REQUIRED ACTION: Looking through the listing that follows, count every line with the string "names" and state the number alone.
━━ INFORMATION PROVIDED
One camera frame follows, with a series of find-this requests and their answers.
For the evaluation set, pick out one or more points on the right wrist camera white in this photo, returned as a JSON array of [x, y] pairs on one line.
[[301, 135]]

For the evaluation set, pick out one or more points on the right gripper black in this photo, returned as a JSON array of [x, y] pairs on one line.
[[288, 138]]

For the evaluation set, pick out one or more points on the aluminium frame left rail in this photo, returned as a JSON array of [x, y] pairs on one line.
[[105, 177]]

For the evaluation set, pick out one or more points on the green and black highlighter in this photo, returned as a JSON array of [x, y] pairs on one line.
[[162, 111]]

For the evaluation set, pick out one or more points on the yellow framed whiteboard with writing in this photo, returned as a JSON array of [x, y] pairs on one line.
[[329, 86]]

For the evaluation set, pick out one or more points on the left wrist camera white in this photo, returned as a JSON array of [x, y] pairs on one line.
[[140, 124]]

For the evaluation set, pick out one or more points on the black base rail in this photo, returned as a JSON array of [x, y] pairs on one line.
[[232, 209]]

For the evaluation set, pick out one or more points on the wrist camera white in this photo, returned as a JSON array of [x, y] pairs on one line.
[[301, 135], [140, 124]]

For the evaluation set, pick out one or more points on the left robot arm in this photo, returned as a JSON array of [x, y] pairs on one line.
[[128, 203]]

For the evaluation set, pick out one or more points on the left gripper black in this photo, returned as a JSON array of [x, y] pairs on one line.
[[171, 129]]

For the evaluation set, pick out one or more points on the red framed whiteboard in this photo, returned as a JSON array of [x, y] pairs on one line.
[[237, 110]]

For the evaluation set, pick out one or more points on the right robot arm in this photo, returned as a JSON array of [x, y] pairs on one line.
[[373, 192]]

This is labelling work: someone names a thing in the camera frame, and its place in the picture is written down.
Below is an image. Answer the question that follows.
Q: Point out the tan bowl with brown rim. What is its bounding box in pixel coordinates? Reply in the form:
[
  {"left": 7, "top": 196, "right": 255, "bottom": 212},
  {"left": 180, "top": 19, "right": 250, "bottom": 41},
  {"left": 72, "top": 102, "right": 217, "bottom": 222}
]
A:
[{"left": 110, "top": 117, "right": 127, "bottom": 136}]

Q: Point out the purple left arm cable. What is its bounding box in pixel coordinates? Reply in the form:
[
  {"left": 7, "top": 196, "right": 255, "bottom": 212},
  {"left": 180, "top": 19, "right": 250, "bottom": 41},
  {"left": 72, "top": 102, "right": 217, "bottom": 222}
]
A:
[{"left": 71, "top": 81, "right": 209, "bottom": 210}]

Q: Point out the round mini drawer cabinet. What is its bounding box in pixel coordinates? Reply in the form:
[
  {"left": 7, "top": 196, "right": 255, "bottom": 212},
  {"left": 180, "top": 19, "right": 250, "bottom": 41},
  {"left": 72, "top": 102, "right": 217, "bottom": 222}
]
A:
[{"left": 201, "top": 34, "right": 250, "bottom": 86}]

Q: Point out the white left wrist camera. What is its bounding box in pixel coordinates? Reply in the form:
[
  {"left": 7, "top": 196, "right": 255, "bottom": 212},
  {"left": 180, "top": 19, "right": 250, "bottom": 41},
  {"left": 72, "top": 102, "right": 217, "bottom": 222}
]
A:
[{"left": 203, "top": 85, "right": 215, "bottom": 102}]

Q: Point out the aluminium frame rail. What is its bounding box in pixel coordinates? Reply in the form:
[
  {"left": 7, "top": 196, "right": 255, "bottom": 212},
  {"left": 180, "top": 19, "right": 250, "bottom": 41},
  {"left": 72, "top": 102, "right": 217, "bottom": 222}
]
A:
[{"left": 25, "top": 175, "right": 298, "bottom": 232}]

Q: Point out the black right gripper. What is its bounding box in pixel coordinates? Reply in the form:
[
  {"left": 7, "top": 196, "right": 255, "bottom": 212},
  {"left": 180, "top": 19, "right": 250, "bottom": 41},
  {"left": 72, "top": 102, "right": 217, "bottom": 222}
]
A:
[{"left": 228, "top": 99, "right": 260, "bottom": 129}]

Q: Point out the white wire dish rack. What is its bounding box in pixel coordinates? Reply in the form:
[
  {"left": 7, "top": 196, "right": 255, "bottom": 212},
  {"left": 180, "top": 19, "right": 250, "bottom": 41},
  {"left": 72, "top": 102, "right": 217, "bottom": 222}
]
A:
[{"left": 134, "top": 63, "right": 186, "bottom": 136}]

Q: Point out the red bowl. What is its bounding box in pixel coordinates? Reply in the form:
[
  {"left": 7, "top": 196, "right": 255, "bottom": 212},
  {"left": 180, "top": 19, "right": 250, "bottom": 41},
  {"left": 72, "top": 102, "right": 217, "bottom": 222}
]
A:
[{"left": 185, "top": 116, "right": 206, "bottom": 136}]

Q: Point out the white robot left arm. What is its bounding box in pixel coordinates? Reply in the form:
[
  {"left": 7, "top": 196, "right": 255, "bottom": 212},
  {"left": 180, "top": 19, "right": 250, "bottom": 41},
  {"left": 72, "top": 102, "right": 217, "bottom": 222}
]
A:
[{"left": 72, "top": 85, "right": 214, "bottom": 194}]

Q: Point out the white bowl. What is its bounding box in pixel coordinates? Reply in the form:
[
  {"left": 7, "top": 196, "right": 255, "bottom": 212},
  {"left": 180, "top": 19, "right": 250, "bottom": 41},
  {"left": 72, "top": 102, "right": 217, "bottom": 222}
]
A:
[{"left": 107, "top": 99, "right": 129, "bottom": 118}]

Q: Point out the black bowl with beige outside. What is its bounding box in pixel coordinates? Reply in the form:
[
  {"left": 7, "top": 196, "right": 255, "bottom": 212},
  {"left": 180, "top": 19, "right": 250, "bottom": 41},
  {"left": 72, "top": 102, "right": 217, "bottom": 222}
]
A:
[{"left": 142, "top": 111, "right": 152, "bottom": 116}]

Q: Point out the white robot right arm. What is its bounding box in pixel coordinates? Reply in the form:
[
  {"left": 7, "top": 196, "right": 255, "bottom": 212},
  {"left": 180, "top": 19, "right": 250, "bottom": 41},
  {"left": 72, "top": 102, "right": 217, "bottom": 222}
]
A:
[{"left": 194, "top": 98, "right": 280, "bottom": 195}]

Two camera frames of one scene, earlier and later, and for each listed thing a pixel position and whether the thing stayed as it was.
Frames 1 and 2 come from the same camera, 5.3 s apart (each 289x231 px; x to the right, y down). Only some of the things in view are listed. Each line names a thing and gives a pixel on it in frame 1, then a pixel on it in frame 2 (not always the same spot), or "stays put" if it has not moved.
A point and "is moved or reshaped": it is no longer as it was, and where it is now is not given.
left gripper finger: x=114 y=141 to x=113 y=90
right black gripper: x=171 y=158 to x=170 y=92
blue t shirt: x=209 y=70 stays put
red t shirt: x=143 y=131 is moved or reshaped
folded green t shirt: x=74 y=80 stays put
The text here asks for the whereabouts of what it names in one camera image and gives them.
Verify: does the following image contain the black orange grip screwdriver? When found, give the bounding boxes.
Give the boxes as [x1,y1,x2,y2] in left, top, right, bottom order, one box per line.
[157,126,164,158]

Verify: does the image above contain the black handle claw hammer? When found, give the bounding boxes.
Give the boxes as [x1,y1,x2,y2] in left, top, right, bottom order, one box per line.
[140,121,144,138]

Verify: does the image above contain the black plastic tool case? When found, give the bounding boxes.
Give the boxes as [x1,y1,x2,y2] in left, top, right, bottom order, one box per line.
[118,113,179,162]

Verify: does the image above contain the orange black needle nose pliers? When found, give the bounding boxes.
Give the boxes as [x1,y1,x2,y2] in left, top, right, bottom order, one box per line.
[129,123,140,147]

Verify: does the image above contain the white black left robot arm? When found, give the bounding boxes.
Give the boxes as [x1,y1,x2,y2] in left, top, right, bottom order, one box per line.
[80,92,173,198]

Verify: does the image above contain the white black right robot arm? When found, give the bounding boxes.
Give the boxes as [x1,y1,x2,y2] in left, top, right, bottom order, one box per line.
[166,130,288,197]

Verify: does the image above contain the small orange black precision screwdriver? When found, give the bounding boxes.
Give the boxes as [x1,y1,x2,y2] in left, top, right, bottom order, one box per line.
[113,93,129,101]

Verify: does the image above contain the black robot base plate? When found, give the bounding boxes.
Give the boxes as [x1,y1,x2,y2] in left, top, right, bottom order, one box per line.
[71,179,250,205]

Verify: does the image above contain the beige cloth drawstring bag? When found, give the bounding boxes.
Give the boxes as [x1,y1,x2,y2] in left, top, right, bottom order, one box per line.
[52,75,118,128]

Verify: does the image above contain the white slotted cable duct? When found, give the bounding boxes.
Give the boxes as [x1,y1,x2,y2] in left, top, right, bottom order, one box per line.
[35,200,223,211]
━━━━
ANSWER BOX: 3